(THE TASK) Locate, in the data below, the line that contains "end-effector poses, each" and the line that contains "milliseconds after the"; reproduce exactly those two lines and every line between them, nothing more.

(DATA EXCERPT)
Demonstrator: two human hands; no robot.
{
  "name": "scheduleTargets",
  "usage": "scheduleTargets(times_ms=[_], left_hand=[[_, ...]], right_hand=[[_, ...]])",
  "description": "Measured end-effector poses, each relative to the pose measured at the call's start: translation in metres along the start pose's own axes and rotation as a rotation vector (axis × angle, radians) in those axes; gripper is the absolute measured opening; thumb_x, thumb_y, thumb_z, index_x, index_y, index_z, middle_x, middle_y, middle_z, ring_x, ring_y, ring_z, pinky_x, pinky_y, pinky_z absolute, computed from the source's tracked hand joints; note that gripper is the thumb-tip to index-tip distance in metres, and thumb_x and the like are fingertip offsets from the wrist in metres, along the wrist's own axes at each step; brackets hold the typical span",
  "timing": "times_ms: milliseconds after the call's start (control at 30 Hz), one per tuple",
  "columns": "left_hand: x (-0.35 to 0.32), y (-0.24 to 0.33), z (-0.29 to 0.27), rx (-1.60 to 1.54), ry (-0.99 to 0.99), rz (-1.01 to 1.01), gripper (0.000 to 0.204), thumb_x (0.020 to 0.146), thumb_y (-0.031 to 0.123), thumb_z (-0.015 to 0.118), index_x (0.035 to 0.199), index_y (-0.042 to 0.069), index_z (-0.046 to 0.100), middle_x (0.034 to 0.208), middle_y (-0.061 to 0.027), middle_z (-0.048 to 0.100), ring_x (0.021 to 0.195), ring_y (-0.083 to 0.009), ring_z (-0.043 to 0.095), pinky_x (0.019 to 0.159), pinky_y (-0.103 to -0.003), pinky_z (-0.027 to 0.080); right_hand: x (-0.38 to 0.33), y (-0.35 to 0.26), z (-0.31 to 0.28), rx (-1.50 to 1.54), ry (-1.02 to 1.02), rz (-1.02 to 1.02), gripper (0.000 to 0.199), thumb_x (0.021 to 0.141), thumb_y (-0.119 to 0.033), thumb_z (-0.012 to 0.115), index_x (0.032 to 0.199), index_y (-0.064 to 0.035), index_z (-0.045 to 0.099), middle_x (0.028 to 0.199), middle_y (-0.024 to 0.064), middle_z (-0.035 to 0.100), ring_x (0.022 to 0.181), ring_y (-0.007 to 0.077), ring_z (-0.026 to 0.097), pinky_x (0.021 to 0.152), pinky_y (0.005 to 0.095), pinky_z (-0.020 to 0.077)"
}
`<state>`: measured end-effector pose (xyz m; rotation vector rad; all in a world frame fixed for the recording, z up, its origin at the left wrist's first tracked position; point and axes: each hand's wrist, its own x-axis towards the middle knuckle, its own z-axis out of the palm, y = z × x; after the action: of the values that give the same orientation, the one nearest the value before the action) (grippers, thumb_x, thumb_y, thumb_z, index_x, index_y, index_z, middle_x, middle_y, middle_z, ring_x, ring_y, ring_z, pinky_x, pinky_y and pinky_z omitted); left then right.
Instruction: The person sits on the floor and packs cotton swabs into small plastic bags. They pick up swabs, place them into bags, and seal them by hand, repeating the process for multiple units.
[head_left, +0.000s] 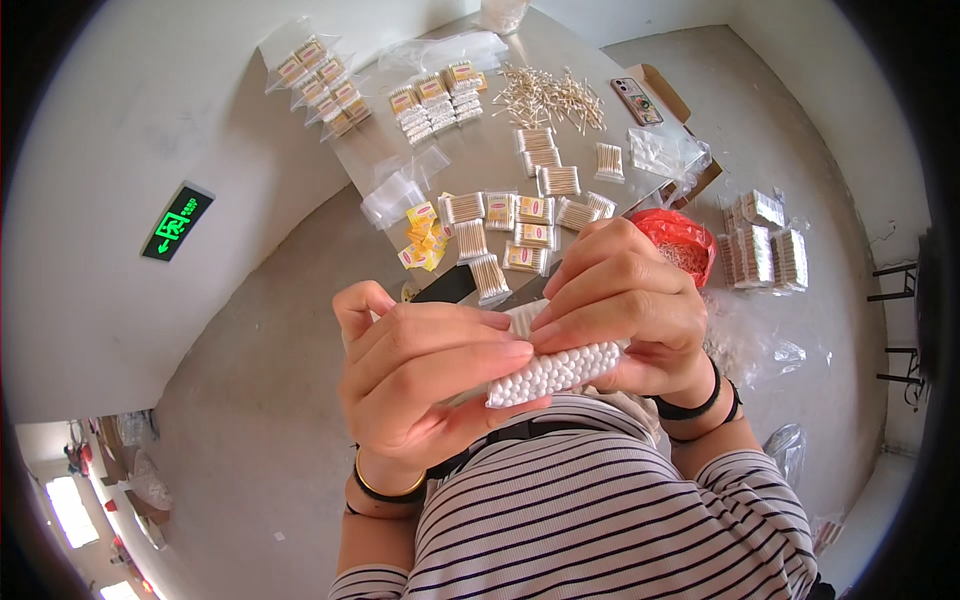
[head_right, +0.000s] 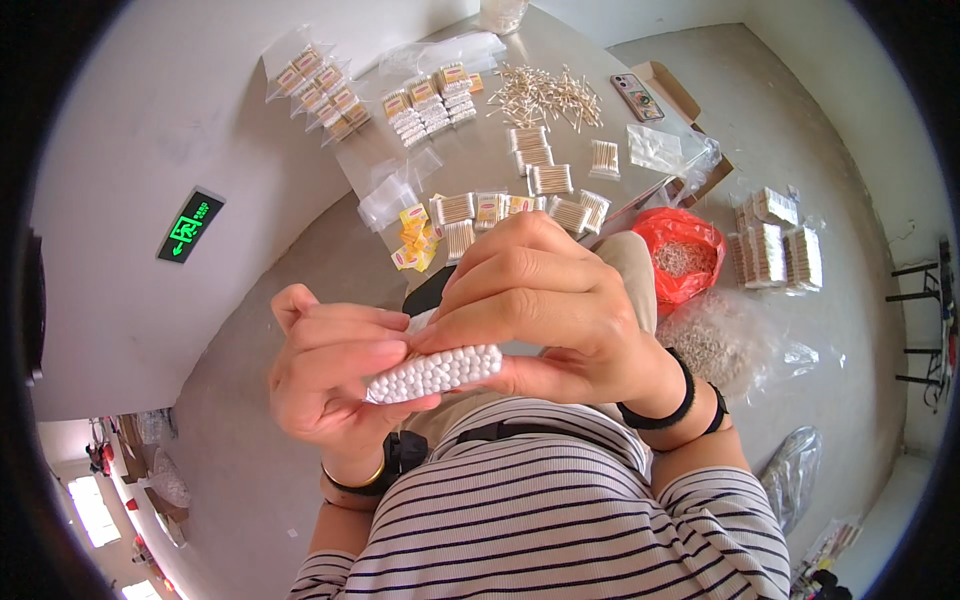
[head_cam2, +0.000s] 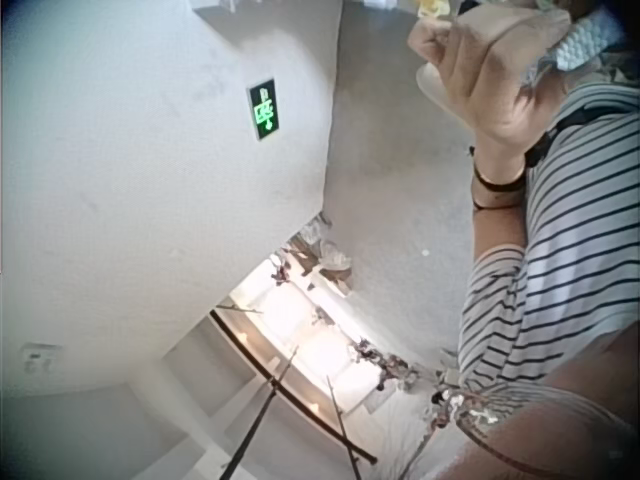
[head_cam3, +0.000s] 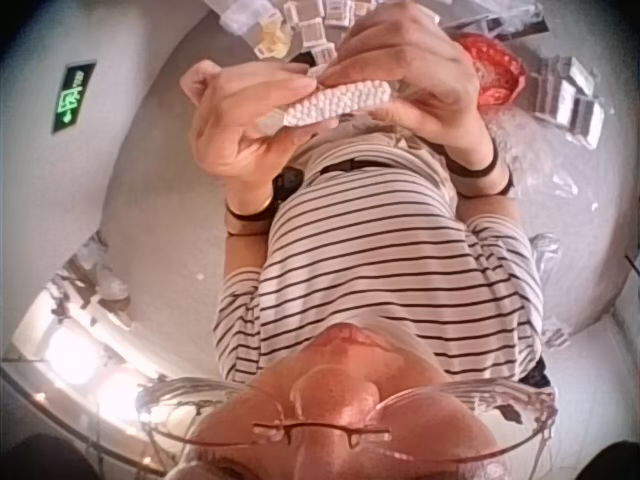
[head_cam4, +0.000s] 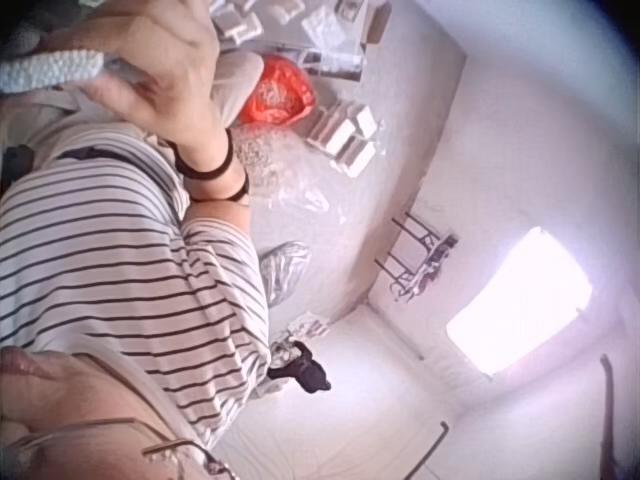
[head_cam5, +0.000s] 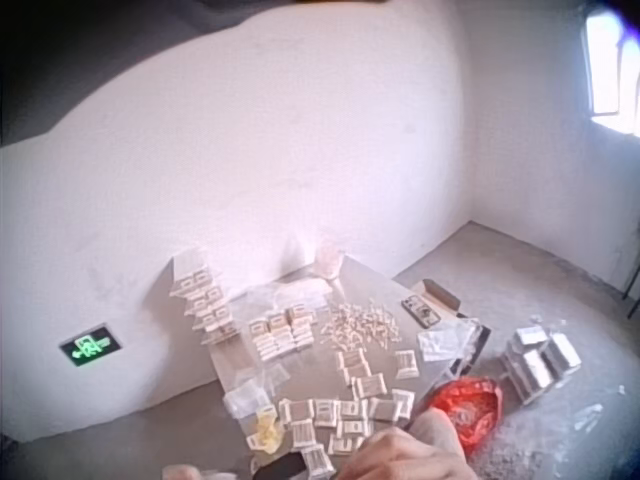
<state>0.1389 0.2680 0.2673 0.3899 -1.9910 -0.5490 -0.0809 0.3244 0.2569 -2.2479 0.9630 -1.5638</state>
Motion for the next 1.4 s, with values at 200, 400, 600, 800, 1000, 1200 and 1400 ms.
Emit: scheduleTargets(times_ms=[200, 400, 600, 800, 1000, 1200, 1400], left_hand=[[0.0, -0.005, -0.002, 0.001, -0.021, 0.034, 0.028, 0.076, 0.025, 0.087, 0.101, 0.018, 0.077, 0.091, 0.0061, 0.075, 0.082, -0.0112, 0.071, 0.087, -0.032, 0.033], [-0.001, -0.007, -0.005, 0.019, -0.04, 0.029, 0.025, 0.078, 0.023, 0.086, 0.1, 0.018, 0.076, 0.092, 0.005, 0.074, 0.083, -0.0139, 0.069, 0.092, -0.033, 0.035], [-0.004, -0.002, 0.0, 0.049, 0.028, 0.003, 0.029, 0.077, 0.021, 0.088, 0.101, 0.018, 0.072, 0.095, 0.0047, 0.073, 0.084, -0.0156, 0.066, 0.093, -0.034, 0.036], [-0.006, -0.003, 0.003, 0.037, 0.051, 0.019, 0.039, 0.078, 0.016, 0.088, 0.109, 0.017, 0.064, 0.096, 0.0032, 0.074, 0.081, -0.0142, 0.068, 0.092, -0.034, 0.035], [-0.01, -0.003, 0.0, -0.03, 0.046, -0.021, 0.042, 0.076, 0.012, 0.088, 0.109, 0.016, 0.063, 0.096, 0.0021, 0.074, 0.081, -0.0119, 0.069, 0.09, -0.034, 0.034], [-0.002, 0.004, -0.002, -0.067, 0.031, -0.091, 0.04, 0.072, 0.016, 0.092, 0.105, 0.016, 0.07, 0.095, 0.0029, 0.071, 0.083, -0.0121, 0.066, 0.087, -0.034, 0.033], [-0.002, 0.007, -0.004, -0.022, 0.021, -0.068, 0.034, 0.066, 0.023, 0.095, 0.094, 0.018, 0.076, 0.091, 0.004, 0.07, 0.081, -0.0107, 0.065, 0.084, -0.031, 0.033]], right_hand=[[0.003, -0.001, -0.001, 0.024, -0.003, 0.011, 0.023, 0.087, -0.021, 0.076, 0.104, -0.0058, 0.078, 0.097, 0.0055, 0.07, 0.093, 0.0251, 0.063, 0.083, 0.037, 0.0501], [0.003, -0.002, -0.002, 0.012, 0.006, 0.03, 0.023, 0.086, -0.021, 0.077, 0.103, -0.0063, 0.079, 0.096, 0.0049, 0.07, 0.092, 0.0246, 0.064, 0.084, 0.0373, 0.05], [0.002, 0.004, -0.001, -0.015, 0.004, 0.003, 0.031, 0.09, -0.034, 0.076, 0.099, -0.0048, 0.078, 0.096, 0.0054, 0.073, 0.092, 0.0248, 0.064, 0.078, 0.0373, 0.05], [0.003, 0.004, 0.0, 0.045, 0.016, 0.045, 0.033, 0.088, -0.034, 0.078, 0.098, -0.0027, 0.077, 0.096, 0.007, 0.073, 0.09, 0.0254, 0.065, 0.078, 0.0375, 0.0503], [0.006, -0.002, 0.001, 0.094, 0.033, 0.078, 0.026, 0.082, -0.022, 0.083, 0.101, -0.0047, 0.078, 0.093, 0.0053, 0.072, 0.09, 0.0236, 0.065, 0.082, 0.0363, 0.0494], [0.006, -0.001, 0.003, 0.059, 0.014, 0.027, 0.029, 0.088, -0.031, 0.08, 0.1, -0.0047, 0.079, 0.097, 0.0046, 0.074, 0.09, 0.0229, 0.064, 0.078, 0.0351, 0.051], [0.007, -0.001, 0.004, 0.006, 0.007, -0.035, 0.023, 0.09, -0.026, 0.078, 0.102, -0.0059, 0.08, 0.098, 0.0035, 0.074, 0.091, 0.0217, 0.064, 0.078, 0.0345, 0.0512]])
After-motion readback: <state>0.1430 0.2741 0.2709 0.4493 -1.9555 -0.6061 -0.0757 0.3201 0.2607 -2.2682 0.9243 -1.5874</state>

(EXPECTED ANSWER)
  "description": "Measured end-effector poses, each relative to the pose measured at the call's start: translation in metres along the start pose's own axes and rotation as a rotation vector (axis × angle, radians) in those axes; gripper is the absolute measured opening; thumb_x, thumb_y, thumb_z, index_x, index_y, index_z, middle_x, middle_y, middle_z, ring_x, ring_y, ring_z, pinky_x, pinky_y, pinky_z absolute, computed from the source's tracked hand joints; note that gripper is the thumb-tip to index-tip distance in metres, and thumb_x and the like are fingertip offsets from the wrist in metres, along the wrist's own axes at each step; brackets hold the typical span",
  "timing": "times_ms: milliseconds after the call's start (control at 30 Hz), one per tuple",

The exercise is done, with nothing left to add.